Aim of the task -
Transcribe all data verbatim. Skip the pictures.

Data section -
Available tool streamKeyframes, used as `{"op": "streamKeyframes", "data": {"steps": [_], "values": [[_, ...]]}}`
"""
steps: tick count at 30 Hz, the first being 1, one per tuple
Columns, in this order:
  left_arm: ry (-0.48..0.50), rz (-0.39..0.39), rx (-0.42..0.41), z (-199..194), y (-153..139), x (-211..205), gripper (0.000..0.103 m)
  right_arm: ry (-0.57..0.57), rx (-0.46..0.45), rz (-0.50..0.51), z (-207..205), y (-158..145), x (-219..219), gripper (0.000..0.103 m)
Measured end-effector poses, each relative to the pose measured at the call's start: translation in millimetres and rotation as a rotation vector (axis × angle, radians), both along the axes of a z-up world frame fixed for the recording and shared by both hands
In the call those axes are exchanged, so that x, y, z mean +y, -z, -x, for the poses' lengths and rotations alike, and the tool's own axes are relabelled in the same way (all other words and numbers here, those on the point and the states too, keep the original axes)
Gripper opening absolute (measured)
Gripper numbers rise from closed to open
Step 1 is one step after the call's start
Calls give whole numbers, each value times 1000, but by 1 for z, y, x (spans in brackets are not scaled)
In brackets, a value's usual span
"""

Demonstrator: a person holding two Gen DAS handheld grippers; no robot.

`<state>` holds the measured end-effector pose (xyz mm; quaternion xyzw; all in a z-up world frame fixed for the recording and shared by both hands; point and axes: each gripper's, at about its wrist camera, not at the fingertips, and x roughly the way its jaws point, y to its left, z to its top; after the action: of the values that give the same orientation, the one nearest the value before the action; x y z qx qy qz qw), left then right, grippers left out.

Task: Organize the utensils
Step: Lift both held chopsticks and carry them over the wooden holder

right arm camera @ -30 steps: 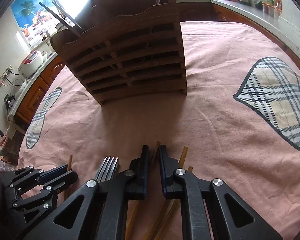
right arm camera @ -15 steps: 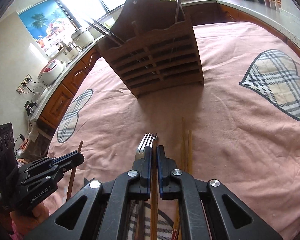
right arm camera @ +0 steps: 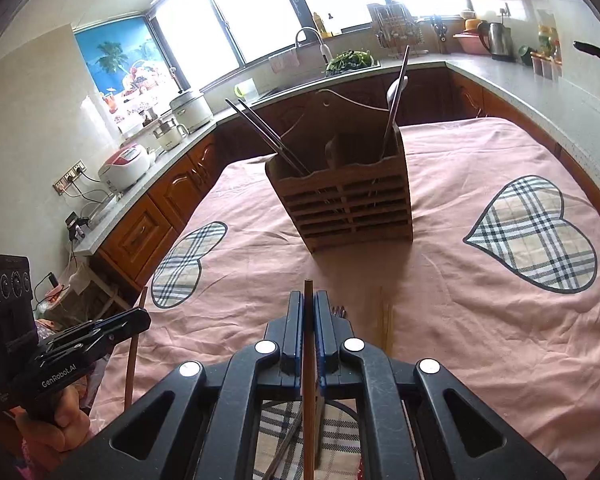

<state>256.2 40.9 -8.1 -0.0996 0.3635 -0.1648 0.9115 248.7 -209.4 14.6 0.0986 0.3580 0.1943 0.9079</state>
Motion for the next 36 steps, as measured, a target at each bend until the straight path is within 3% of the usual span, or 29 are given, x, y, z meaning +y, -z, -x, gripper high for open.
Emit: {"op": "streamKeyframes", "data": {"steps": [9,27,36], "values": [[-10,-10,13,12,8,0,5,-18,-42,16,20,-12,6,5],[-55,45,-152,27,-43,5,5,41,-179,-26,40,-50,-15,5],[-54,56,-185,17,-56,0,5,74,-205,-41,32,-58,-28,5]]}}
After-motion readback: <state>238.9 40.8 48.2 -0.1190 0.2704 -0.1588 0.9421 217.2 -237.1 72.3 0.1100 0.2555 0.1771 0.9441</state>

Task result -
Available tool streamKeyframes, used as `{"op": "streamKeyframes", "data": {"steps": [_], "values": [[_, ...]]}}`
"""
steps: tick count at 30 Hz, the first being 1, one per tuple
Columns, in this order:
  left_arm: ry (-0.48..0.50), rz (-0.39..0.39), rx (-0.42..0.41), z (-199..194), y (-153..139), x (-211..205), gripper (0.000..0.103 m)
  right_arm: ry (-0.57..0.57), rx (-0.46..0.45), rz (-0.50..0.51), z (-207..205), y (-158..145), x (-219..219), gripper (0.000..0.103 m)
Measured end-effector poses, each relative to the pose measured at the call's start: translation in millimetres and rotation as a rotation vector (axis × angle, radians), both along the axes of a z-up world frame fixed for the recording and shared by both hands
In the call those axes are exchanged, so that x, y, z mean +y, -z, -x, for the poses' lengths and rotations alike, and the tool's own axes are relabelled in the same way (all other words and numbers here, those on the point and the states too, keep the original axes)
Gripper opening absolute (measured)
Gripper numbers rise from closed to open
Step 1 is one step after the call's start
Calls give whole numbers, each value times 1000, but by 1 for z, y, x (spans in brackets are not scaled)
In brackets, a value's usual span
"""

Demonstrator: a person holding two Gen DAS handheld grippers; no robot.

`<state>` holds the measured end-effector pose (xyz mm; quaternion xyzw; all in a z-up world frame fixed for the recording and shared by both hands; point and axes: each gripper's, at about its wrist camera, not at the fingertips, and x roughly the way its jaws point, y to its left, z to its top; after the action: of the values that give the same orientation, the one nearest the value before the action; x y z qx qy qz qw), left then right, grippers left out.

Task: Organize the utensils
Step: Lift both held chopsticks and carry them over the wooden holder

right arm camera @ -30 steps: 
right arm camera @ -15 steps: 
right arm camera @ +0 steps: 

<state>256.2 40.9 -8.1 -0.0996 0.3635 -0.1648 0.9115 248.7 -209.4 14.6 0.0986 0.3580 0.1943 0.9079</state>
Motion for the next 36 steps, as measured, a target at each bend until the straight path is within 3% of the usual span, or 29 are given, x, y, z meaning +y, -z, -x, gripper high for open.
Emit: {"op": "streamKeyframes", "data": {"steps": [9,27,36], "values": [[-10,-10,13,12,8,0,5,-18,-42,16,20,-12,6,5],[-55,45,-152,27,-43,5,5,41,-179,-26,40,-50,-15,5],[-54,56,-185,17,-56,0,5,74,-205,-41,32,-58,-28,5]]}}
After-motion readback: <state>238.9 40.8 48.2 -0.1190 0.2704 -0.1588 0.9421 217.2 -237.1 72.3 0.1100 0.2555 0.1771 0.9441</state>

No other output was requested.